> **WHAT YOU SHOULD DO**:
Print out the data precisely as it appears here, with no pictures.

> **SUPPLIED DATA**:
»»

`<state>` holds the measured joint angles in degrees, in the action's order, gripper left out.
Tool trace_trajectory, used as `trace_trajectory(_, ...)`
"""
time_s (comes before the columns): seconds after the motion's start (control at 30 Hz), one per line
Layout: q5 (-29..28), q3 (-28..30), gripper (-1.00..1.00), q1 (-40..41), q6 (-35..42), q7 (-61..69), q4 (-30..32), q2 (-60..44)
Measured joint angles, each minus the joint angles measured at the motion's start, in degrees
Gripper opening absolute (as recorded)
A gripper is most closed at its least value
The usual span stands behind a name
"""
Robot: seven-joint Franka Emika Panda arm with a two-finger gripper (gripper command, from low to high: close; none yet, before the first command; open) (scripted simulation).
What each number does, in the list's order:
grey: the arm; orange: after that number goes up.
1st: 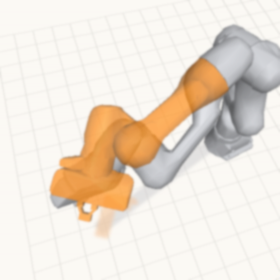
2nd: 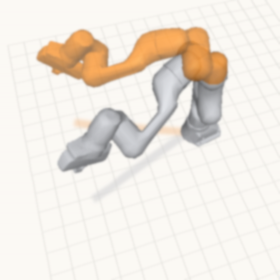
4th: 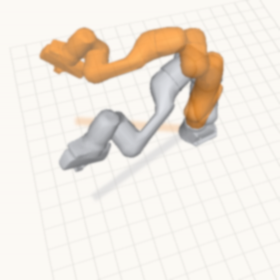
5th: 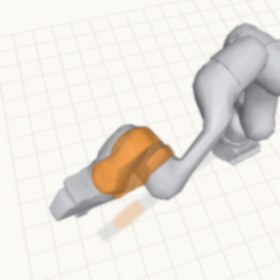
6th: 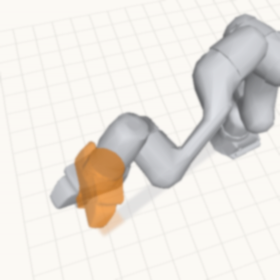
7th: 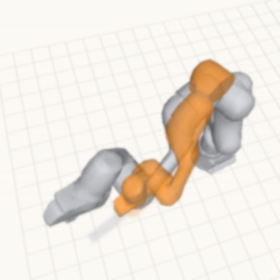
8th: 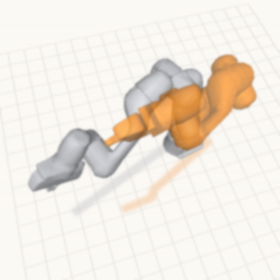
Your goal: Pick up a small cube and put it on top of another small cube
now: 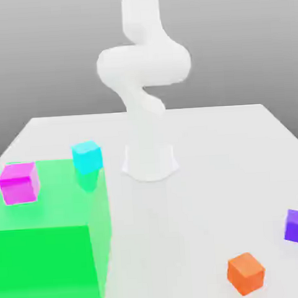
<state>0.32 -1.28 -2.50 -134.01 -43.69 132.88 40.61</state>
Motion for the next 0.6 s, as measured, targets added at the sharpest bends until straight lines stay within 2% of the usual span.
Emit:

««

> **TASK OUTPUT**:
`<state>` holds the measured joint angles in degrees, in the action's order, gripper left out.
Tool trace_trajectory, used as `trace_trajectory(_, ...)`
"""
time_s (comes before the columns): seconds after the motion's start (control at 30 Hz), one per line
Layout: q5 (-29..28), q3 (-28..30), gripper (-1.00..1.00), q1 (-40..41), q6 (-35..42), q7 (-61..69), q4 (-30..32), q2 (-60..44)
Measured joint angles, each minus the joint angles measured at the motion's start, in degrees
Gripper opening absolute (as recorded)
A gripper is most closed at its least value
The usual span stands behind a name
"""
Robot: seven-joint Franka Emika Panda arm with a two-finger gripper (gripper command, from low to high: close; none yet, before the first command; open) (scripted simulation).
What each number does, in the list's order:
grey: the arm; orange: after that number goes up.
1st: 
2nd: 
4th: 
5th: 
6th: 
7th: 
8th: 
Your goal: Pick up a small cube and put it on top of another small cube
now: 
<state>0.32 -1.28 -2.50 -134.01 -43.69 132.88 40.61</state>
Motion for the next 0.6 s, as measured, targets added at the sharpest bends until straight lines stay within 2% of the usual span.
Emit:

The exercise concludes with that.